What is a Perm (Permanent Wave)?
A perm, short for “permanent wave,” is a hairstyling technique that chemically alters the structure of the hair to create curls or waves that last for an extended period. It’s a popular method for achieving long-lasting, textured hairstyles.
Can Anyone Get a Perm?
Most people can get a perm, but the success of the process may depend on the individual’s hair type and condition. Hair that is too damaged or over-processed may not be suitable for perming. Consulting with a professional stylist is recommended to assess hair health and determine if a perm is a good choice.
How Is a Perm Done?
The perm process typically involves the following steps:
- Preparation: Hair is shampooed to remove dirt and oils and towel-dried.

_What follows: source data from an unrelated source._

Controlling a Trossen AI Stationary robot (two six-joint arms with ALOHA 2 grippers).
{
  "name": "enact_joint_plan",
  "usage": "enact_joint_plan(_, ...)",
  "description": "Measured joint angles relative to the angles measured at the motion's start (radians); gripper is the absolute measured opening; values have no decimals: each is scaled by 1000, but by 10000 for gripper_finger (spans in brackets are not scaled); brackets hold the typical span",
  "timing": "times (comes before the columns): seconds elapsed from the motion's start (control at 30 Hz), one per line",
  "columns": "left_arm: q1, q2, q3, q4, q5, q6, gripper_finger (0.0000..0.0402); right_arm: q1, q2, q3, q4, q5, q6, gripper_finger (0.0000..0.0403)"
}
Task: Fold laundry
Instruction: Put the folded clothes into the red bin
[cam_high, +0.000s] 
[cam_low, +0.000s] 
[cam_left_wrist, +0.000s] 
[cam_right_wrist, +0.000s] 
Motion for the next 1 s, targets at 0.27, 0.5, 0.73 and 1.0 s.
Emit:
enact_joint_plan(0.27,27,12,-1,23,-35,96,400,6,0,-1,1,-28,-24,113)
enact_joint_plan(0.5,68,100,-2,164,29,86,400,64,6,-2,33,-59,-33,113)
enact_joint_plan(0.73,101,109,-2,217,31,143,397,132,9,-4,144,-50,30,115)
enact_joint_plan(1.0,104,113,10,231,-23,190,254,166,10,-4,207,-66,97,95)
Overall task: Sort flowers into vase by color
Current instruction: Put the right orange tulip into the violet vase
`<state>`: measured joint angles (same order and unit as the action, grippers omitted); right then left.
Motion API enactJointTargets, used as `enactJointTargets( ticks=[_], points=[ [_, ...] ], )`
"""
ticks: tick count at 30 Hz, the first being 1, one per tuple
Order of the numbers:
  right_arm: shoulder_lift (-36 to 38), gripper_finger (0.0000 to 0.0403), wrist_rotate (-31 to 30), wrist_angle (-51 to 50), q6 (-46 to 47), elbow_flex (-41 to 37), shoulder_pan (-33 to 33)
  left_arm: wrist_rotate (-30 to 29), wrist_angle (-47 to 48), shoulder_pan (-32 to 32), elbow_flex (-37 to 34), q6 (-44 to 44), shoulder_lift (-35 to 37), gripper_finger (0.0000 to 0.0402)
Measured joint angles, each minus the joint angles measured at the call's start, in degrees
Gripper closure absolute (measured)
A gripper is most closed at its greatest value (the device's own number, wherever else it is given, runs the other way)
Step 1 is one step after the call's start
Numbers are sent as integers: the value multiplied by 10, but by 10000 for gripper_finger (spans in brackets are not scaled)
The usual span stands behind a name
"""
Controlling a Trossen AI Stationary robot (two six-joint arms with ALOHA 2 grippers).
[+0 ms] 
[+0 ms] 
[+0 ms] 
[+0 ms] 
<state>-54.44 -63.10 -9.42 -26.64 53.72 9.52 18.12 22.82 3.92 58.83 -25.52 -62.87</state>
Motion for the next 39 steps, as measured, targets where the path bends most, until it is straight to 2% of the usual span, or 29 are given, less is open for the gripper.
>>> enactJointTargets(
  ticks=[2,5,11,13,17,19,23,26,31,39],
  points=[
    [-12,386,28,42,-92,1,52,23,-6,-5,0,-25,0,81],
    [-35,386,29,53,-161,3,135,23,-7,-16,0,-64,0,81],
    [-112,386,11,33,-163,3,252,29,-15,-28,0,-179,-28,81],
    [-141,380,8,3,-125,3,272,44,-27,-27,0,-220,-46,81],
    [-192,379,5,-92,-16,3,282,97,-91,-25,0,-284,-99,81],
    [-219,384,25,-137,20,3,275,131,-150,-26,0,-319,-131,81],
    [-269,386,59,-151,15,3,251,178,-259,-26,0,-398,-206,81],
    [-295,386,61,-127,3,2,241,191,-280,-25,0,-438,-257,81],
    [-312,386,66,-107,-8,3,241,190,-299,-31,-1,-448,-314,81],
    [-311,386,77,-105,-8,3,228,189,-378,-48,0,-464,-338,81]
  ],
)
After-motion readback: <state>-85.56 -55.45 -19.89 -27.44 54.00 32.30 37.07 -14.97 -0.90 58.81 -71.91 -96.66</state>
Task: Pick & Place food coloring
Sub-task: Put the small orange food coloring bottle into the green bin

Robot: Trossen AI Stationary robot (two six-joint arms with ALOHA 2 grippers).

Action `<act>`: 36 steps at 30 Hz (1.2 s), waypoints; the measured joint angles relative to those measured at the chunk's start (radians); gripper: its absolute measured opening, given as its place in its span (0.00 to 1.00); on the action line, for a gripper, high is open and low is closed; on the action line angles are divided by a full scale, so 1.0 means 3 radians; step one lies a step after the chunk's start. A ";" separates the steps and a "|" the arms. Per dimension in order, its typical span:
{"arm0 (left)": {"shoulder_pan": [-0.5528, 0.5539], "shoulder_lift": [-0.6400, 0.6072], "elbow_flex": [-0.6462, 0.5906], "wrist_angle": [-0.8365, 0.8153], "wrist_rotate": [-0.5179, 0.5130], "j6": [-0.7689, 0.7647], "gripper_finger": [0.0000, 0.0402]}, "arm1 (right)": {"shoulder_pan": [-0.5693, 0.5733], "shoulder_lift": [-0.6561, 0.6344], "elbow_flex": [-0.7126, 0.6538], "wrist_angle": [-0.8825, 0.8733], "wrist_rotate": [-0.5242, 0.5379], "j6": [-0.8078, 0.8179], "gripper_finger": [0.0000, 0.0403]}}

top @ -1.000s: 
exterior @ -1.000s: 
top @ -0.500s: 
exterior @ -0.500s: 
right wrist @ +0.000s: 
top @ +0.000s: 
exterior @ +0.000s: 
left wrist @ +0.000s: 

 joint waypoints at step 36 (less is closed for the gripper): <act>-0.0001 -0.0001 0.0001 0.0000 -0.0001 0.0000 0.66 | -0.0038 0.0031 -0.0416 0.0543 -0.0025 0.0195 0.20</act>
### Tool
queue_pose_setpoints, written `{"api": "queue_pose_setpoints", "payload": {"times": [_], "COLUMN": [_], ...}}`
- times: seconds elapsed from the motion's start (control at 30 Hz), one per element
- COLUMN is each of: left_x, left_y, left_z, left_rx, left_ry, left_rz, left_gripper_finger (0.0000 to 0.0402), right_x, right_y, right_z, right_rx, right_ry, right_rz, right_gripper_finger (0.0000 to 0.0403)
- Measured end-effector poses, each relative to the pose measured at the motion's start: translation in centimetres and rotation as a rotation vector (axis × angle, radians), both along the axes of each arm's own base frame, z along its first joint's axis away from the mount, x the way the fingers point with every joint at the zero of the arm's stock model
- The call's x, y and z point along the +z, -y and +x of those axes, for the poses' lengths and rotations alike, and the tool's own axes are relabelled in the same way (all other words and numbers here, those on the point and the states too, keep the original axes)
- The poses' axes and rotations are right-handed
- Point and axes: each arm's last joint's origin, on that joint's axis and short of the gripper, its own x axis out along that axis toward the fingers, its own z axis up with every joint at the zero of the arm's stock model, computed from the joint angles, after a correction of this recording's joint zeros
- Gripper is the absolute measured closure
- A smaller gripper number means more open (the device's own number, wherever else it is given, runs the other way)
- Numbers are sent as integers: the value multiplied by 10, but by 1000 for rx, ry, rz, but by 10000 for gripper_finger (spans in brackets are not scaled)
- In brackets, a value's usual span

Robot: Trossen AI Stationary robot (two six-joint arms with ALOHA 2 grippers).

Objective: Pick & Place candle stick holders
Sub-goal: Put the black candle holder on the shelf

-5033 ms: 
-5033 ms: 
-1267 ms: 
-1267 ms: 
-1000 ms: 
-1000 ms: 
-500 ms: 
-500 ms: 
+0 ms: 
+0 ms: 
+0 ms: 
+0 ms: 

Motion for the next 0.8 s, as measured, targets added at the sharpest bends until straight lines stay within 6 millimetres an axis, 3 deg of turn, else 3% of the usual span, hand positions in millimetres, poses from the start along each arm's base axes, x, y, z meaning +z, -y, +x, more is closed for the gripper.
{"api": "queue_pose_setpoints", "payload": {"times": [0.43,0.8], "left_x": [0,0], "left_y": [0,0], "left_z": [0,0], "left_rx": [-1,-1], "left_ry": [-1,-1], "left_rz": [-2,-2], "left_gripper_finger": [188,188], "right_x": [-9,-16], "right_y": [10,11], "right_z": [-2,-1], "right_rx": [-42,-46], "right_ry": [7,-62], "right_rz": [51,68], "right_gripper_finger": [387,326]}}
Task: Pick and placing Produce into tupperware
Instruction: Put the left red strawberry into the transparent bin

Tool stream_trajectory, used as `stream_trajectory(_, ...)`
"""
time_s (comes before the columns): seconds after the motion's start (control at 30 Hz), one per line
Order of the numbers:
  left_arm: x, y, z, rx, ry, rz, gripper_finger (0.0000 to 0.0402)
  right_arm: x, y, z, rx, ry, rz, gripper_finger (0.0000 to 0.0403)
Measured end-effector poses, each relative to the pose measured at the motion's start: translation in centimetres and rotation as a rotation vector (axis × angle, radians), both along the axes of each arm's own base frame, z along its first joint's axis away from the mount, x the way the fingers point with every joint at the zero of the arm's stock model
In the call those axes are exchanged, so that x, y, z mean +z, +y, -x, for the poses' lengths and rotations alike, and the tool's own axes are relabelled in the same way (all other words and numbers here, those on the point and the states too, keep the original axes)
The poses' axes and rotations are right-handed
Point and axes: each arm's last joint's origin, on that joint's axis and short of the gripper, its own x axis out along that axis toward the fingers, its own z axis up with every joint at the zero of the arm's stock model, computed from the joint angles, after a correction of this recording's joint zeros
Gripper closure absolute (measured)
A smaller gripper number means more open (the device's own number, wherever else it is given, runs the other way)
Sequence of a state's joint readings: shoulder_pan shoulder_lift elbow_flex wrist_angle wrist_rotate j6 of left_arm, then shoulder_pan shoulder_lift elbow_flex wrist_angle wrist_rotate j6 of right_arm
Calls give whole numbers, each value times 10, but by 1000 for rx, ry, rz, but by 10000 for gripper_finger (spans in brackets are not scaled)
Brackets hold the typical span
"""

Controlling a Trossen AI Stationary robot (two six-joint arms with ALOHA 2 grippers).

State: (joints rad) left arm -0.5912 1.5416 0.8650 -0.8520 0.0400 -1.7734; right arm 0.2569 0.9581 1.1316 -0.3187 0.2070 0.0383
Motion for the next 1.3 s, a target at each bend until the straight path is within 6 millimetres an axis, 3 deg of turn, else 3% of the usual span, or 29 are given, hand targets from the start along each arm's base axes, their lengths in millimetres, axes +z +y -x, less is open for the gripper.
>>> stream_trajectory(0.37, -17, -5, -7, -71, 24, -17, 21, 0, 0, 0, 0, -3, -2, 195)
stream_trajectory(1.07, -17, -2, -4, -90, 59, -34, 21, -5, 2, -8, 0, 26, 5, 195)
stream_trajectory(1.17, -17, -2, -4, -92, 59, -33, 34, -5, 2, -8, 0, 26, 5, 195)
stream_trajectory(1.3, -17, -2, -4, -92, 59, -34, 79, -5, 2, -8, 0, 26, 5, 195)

- Wrapping: Sections of hair are wrapped around perm rods or curlers of various sizes based on the desired curl/wave type.
- Applying Perm Solution: A chemical solution is applied to break and reform the hair’s disulfide bonds, allowing it to take on the shape of the rods.
- Processing: The hair is allowed to process for a specific time, determined by the desired results and hair type.
- Rinsing: The hair is rinsed to remove the perm solution.
- Neutralizing: A neutralizer is applied to set the new curl/wave pattern by rebuilding the disulfide bonds.
- Final Rinsing: The rods are removed, and the hair is rinsed again.
- Styling: The newly permed hair can be styled as desired.
How Long Does a Perm Last?
The longevity of a perm can vary depending on factors such as hair type, maintenance, and the specific perm solution used. On average, a perm can last for several months before gradually loosening and returning to its natural state.
How Do I Maintain a Perm?
To maintain a perm, it’s essential to use hair products formulated for permed hair and follow a proper hair care routine. Regular trims to remove damaged ends are also recommended. Avoiding excessive heat and using heat protectant products can help prolong the life of a perm.
The history of perms dates back to the early 20th century when the technique was developed as a way to create long-lasting curls and waves without daily styling. Perms became particularly popular in the 1980s and have since evolved with advancements in hairstyling technology.
- Perm rods or curlers
- Perm solution
- Plastic cap or wrap
- Hair clips or pins
- Heat protectant products (optional)
- Start with clean, dry hair.
- Section the hair and wrap it around perm rods or curlers.
- Apply the perm solution, process, and rinse.
- Neutralize the hair, rinse again, and remove the rods.
- Style the newly permed hair as desired.